Chen Jingxiang, Fu Haoda, He Xuanyao, Kosorok Michael R, Liu Yufeng
Department of Biostatistics, University of North Carolina at Chapel Hill, Chapel Hill, North Carolina, U.S.A.
Eli Lilly and Company, Indianapolis, Indiana, U.S.A.
Biometrics. 2018 Sep;74(3):924-933. doi: 10.1111/biom.12865. Epub 2018 Mar 13.
Precision medicine is an emerging scientific topic for disease treatment and prevention that takes into account individual patient characteristics. It is an important direction for clinical research, and many statistical methods have been proposed recently.

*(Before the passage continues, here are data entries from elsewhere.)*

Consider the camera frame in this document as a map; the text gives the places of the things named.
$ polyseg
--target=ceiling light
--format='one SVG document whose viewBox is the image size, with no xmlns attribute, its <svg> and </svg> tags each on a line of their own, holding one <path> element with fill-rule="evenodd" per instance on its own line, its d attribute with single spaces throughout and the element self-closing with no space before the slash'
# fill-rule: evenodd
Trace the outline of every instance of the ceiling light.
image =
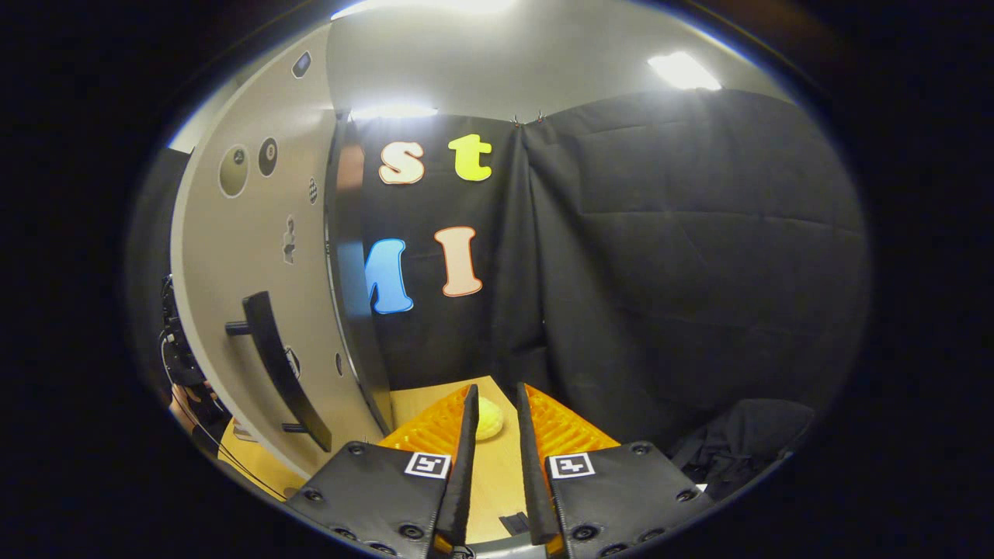
<svg viewBox="0 0 994 559">
<path fill-rule="evenodd" d="M 715 77 L 708 74 L 703 66 L 687 53 L 673 53 L 667 57 L 652 57 L 649 66 L 656 71 L 660 78 L 669 82 L 674 88 L 692 90 L 720 90 L 722 85 Z"/>
<path fill-rule="evenodd" d="M 515 0 L 365 0 L 344 10 L 335 12 L 331 21 L 360 12 L 396 6 L 423 6 L 426 8 L 447 8 L 468 14 L 492 14 L 504 10 Z"/>
<path fill-rule="evenodd" d="M 438 109 L 418 106 L 416 104 L 395 103 L 360 108 L 353 110 L 351 114 L 354 120 L 364 118 L 406 118 L 411 116 L 432 116 L 438 114 Z"/>
</svg>

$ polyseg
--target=ceiling
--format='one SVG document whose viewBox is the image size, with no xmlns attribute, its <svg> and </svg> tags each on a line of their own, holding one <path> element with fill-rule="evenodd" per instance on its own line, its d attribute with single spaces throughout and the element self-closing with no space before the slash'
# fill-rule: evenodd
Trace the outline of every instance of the ceiling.
<svg viewBox="0 0 994 559">
<path fill-rule="evenodd" d="M 522 121 L 668 86 L 647 60 L 684 51 L 725 88 L 790 99 L 758 68 L 674 17 L 622 0 L 517 0 L 493 14 L 399 6 L 332 22 L 337 108 L 411 102 Z"/>
</svg>

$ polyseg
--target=cable
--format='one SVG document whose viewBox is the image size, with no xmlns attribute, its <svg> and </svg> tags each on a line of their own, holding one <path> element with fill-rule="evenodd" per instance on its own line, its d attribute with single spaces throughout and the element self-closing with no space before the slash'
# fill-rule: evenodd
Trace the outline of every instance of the cable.
<svg viewBox="0 0 994 559">
<path fill-rule="evenodd" d="M 204 429 L 204 426 L 201 425 L 199 418 L 196 417 L 196 414 L 194 414 L 191 411 L 188 411 L 187 408 L 180 402 L 180 399 L 176 397 L 177 396 L 176 393 L 173 392 L 175 390 L 176 383 L 173 382 L 173 377 L 172 377 L 172 375 L 169 374 L 169 366 L 166 365 L 166 343 L 167 343 L 167 339 L 166 339 L 165 336 L 163 336 L 163 334 L 165 334 L 165 333 L 166 333 L 165 330 L 162 330 L 161 332 L 159 332 L 159 337 L 162 338 L 162 344 L 159 346 L 159 354 L 162 357 L 162 368 L 163 368 L 163 370 L 166 371 L 166 378 L 169 379 L 170 392 L 173 395 L 173 399 L 176 400 L 176 404 L 180 407 L 180 410 L 183 412 L 183 415 L 185 415 L 187 417 L 187 419 L 190 420 L 194 425 L 196 425 L 197 427 L 199 427 L 204 432 L 204 434 L 207 435 L 208 439 L 210 439 L 212 443 L 214 443 L 215 445 L 218 446 L 218 450 L 221 451 L 224 454 L 225 458 L 227 458 L 229 461 L 231 461 L 233 465 L 237 465 L 246 474 L 248 474 L 252 479 L 258 481 L 265 488 L 267 488 L 270 491 L 272 491 L 273 493 L 279 495 L 279 497 L 282 498 L 283 501 L 287 501 L 287 498 L 286 498 L 285 495 L 283 495 L 281 492 L 277 491 L 276 489 L 273 489 L 272 487 L 270 487 L 265 481 L 262 481 L 261 479 L 259 479 L 244 464 L 242 464 L 241 461 L 239 461 L 237 458 L 235 458 L 235 455 L 230 450 L 228 450 L 228 448 L 226 448 L 224 445 L 222 445 L 218 440 L 216 440 L 214 438 L 214 436 L 211 435 L 210 432 L 208 432 L 206 429 Z"/>
</svg>

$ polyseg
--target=orange gripper pad
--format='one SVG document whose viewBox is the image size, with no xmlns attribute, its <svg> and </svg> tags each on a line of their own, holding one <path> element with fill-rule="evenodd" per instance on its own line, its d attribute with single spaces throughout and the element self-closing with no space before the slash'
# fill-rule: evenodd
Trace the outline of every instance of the orange gripper pad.
<svg viewBox="0 0 994 559">
<path fill-rule="evenodd" d="M 620 446 L 618 441 L 547 394 L 527 384 L 525 391 L 532 412 L 539 461 L 546 481 L 549 479 L 546 457 L 589 453 Z"/>
<path fill-rule="evenodd" d="M 428 406 L 417 417 L 401 425 L 377 446 L 410 453 L 449 455 L 455 464 L 462 429 L 462 409 L 469 387 L 466 385 Z"/>
</svg>

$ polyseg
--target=yellow sponge
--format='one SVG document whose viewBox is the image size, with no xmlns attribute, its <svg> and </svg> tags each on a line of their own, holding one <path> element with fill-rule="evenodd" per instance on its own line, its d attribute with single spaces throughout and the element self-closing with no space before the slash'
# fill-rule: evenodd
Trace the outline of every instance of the yellow sponge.
<svg viewBox="0 0 994 559">
<path fill-rule="evenodd" d="M 480 396 L 480 422 L 476 426 L 476 440 L 483 441 L 500 433 L 504 427 L 504 412 L 490 400 Z"/>
</svg>

One of the primary goals of precision medicine is to obtain an optimal individual treatment rule (ITR), which can help make decisions on treatment selection according to each patient's specific characteristics. Recently, outcome weighted learning (OWL) has been proposed to estimate such an optimal ITR in a binary treatment setting by maximizing the expected clinical outcome. However, for ordinal treatment settings, such as individualized dose finding, it is unclear how to use OWL. In this article, we propose a new technique for estimating ITR with ordinal treatments. In particular, we propose a data duplication technique with a piecewise convex loss function. We establish Fisher consistency for the resulting estimated ITR under certain conditions, and obtain the convergence and risk bound properties. Simulated examples and an application to a dataset from a type 2 diabetes mellitus observational study demonstrate the highly competitive performance of the proposed method compared to existing alternatives.
精准医学是一个新兴的疾病治疗与预防科学话题,它考虑了个体患者的特征。这是临床研究的一个重要方向,最近已经提出了许多统计方法。精准医学的主要目标之一是获得一个最优个体治疗规则(ITR),该规则可根据每位患者的具体特征帮助做出治疗选择决策。最近,已经提出了结果加权学习(OWL)方法,通过最大化预期临床结果来估计二元治疗设置中的这种最优ITR。然而,对于序贯治疗设置,如个体化剂量探索,尚不清楚如何使用OWL。在本文中,我们提出了一种用于估计序贯治疗ITR的新技术。具体而言,我们提出了一种具有分段凸损失函数的数据复制技术。我们在某些条件下为所得估计的ITR建立了费舍尔一致性,并获得了收敛性和风险界性质。模拟示例以及对2型糖尿病观察性研究数据集的应用表明,与现有替代方法相比,所提出的方法具有极具竞争力的性能。